*TASK TO CARRY OUT:* Nothing but the pictures should be dropped; repeat the rest of the data below exactly.

━━ RECORD SET ━━

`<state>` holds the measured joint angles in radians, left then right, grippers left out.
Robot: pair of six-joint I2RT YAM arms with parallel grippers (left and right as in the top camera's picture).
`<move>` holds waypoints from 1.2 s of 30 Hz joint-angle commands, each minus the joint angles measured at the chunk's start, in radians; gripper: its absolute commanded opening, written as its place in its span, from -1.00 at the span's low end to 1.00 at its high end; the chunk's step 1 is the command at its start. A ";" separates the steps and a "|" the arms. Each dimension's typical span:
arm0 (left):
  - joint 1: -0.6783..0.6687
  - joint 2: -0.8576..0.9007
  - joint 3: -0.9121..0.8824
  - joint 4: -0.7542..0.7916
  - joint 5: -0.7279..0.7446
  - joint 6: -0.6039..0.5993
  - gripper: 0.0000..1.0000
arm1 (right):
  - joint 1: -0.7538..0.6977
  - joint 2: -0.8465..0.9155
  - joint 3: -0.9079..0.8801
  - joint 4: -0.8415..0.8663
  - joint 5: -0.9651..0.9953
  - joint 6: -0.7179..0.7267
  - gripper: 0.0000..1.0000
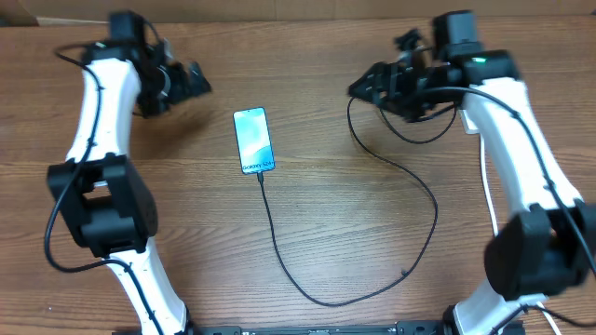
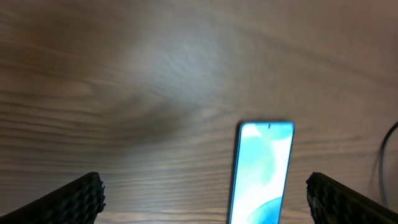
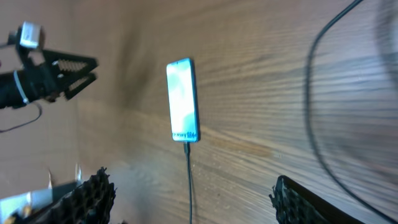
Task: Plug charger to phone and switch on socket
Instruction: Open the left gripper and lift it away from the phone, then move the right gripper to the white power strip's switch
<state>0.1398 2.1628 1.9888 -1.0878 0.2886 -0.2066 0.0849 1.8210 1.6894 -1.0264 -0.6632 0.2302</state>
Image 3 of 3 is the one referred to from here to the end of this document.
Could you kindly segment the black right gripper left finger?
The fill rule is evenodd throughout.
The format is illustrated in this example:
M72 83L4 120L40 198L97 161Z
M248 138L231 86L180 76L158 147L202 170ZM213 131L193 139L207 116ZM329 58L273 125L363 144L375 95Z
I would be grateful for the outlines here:
M25 218L28 224L108 224L116 198L106 168L41 211Z

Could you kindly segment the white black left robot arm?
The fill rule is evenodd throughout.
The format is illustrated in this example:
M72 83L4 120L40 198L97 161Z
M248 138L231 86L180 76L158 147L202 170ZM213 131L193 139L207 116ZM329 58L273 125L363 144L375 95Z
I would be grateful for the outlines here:
M1 74L1 108L21 108L37 100L54 103L60 96L72 99L96 80L98 66L92 57L43 50L44 62L35 65L20 53L24 68Z

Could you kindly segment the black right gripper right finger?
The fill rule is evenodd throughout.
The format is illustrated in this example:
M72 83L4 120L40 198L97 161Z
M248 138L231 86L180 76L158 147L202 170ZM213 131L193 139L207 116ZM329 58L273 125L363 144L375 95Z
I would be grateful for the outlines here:
M269 194L280 224L363 224L286 175Z

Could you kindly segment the blue Galaxy smartphone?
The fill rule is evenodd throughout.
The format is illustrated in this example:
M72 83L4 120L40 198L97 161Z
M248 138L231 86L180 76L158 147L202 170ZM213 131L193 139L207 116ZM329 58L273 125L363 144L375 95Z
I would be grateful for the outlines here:
M200 140L193 60L183 58L166 66L172 139Z

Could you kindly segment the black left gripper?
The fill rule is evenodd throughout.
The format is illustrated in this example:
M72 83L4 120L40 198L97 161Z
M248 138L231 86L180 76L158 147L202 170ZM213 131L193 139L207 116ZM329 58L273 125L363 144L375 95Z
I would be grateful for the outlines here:
M15 71L16 88L23 103L44 99L53 103L62 92L58 76L80 78L68 85L64 91L67 100L72 99L96 80L93 70L98 66L93 57L67 54L53 50L40 50L44 61L35 65L29 56L30 50L17 49L24 66L21 72Z

━━━

*TASK OUTPUT:*
`<state>` holds the measured joint angles in radians, left then right, grippers left out.
Robot: pair of six-joint I2RT YAM arms with parallel grippers (left and right as in the top camera's picture).
`<move>` holds waypoints from 1.2 s of 30 Hz joint-angle commands, each minus the joint angles measured at the chunk's start, in radians; gripper: its absolute commanded opening, written as its place in its span, from -1.00 at the span's low end to 1.00 at its high end; the chunk's step 1 is the command at its start. A ";" separates the steps and a "|" the arms. Each dimension's typical span:
arm0 (left):
  - joint 1: -0.6783..0.6687
  - joint 2: -0.8576..0.9007
  - joint 3: -0.9121..0.8824
  - joint 4: -0.7542..0.7916
  - joint 5: -0.7279..0.7446
  - joint 6: -0.6039..0.5993
  - gripper: 0.0000..1.0000
arm1 (right):
  - joint 1: -0.7538..0.6977
  - joint 2: -0.8465..0.9155
  - joint 3: -0.9079..0.8801
  - joint 4: -0.8415..0.8663
  - joint 5: -0.9651..0.9953
  - joint 6: -0.7179..0.7267
  - gripper: 0.0000..1.0000
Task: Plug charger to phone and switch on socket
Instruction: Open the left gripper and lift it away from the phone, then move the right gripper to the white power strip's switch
<state>0.1398 2.1628 1.9888 -1.0878 0.2886 -0.2066 0.0849 1.8210 1.6894 -1.0264 -0.6632 0.2302</state>
Image 3 of 3 is the one referred to from here to the end of this document.
Could you kindly segment the black right gripper left finger?
The fill rule is evenodd throughout.
The format is illustrated in this example:
M72 83L4 120L40 198L97 161Z
M248 138L231 86L180 76L158 147L202 170ZM213 131L193 139L207 116ZM329 58L273 125L363 144L375 95Z
I would be grateful for the outlines here:
M25 218L28 224L108 224L116 198L106 168L41 211Z

Could you kindly segment the white black left robot arm?
The fill rule is evenodd throughout.
The format is illustrated in this example:
M72 83L4 120L40 198L97 161Z
M248 138L231 86L180 76L158 147L202 170ZM213 131L193 139L207 116ZM329 58L273 125L363 144L375 95Z
I would be grateful for the outlines here:
M1 74L1 108L21 108L37 100L54 103L60 96L72 99L96 80L98 66L92 57L43 50L44 62L35 65L20 53L24 68Z

Could you kindly segment the black right gripper right finger?
The fill rule is evenodd throughout.
The format is illustrated in this example:
M72 83L4 120L40 198L97 161Z
M248 138L231 86L180 76L158 147L202 170ZM213 131L193 139L207 116ZM329 58L273 125L363 144L375 95Z
I would be grateful for the outlines here:
M269 194L280 224L363 224L286 175Z

Could you kindly segment the blue Galaxy smartphone?
The fill rule is evenodd throughout.
The format is illustrated in this example:
M72 83L4 120L40 198L97 161Z
M248 138L231 86L180 76L158 147L202 170ZM213 131L193 139L207 116ZM329 58L273 125L363 144L375 95Z
I would be grateful for the outlines here:
M200 140L193 60L183 58L166 66L172 139Z

Could you kindly segment the black left gripper?
The fill rule is evenodd throughout.
The format is illustrated in this example:
M72 83L4 120L40 198L97 161Z
M248 138L231 86L180 76L158 147L202 170ZM213 131L193 139L207 116ZM329 58L273 125L363 144L375 95Z
I would be grateful for the outlines here:
M15 71L16 88L23 103L44 99L53 103L62 92L58 76L80 78L68 85L64 91L67 100L72 99L96 80L93 70L98 66L93 57L67 54L53 50L40 50L44 61L35 65L29 56L30 50L17 49L24 66L21 72Z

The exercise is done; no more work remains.